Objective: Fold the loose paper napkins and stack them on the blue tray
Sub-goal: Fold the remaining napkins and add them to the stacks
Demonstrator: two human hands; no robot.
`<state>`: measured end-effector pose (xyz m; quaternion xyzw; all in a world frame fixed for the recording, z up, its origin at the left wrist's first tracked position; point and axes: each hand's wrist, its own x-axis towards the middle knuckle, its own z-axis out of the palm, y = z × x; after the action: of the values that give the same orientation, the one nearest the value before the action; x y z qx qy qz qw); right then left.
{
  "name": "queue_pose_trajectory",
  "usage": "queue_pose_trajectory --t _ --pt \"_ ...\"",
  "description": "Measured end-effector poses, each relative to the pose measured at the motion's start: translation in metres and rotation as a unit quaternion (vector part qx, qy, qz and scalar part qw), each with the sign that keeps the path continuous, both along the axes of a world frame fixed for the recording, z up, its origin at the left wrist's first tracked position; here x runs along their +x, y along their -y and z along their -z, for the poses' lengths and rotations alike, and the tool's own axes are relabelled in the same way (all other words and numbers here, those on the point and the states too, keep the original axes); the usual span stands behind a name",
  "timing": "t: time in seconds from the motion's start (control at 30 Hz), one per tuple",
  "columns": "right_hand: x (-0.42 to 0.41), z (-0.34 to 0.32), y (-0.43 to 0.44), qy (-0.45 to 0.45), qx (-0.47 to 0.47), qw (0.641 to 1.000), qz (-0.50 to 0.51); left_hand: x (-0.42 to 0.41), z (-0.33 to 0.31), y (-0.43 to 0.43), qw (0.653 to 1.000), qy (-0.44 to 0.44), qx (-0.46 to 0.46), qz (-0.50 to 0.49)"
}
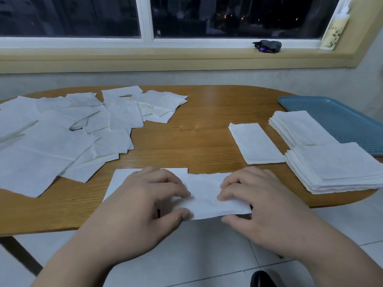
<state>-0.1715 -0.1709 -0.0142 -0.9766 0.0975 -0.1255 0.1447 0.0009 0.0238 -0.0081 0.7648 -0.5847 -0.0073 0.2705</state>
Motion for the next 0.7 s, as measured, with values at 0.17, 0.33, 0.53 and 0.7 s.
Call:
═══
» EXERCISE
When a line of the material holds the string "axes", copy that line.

» OUTPUT OF THE EXERCISE
`<state>`: measured end-effector pose (xyz m; quaternion xyzw; all in a world frame fixed for the recording, z up, its origin at the left wrist's first tracked position; point and axes: each hand's wrist, its own x-axis towards the middle knuckle, its own z-axis out of the palm, y = z × x; after the action: of the values that give the same orientation, the one nearest the value before the action; x y z qx qy qz qw); right then left.
  "description": "Measured end-effector poses, each relative to the pose measured at the motion's start: translation in metres and rotation as a unit quaternion (vector part qx, qy, qz and scalar part qw), each with the sign that keeps the path continuous, both along the axes of a world frame fixed for the recording, z up, its origin at the left wrist's first tracked position; here x runs along their +x, y along their -y and z along their -z, for the poses' lengths and rotations alike, and the tool's own axes are relabelled in the same way (all other words and numbers here, those on the point and the states too, keep the original axes); the usual span stands behind a name",

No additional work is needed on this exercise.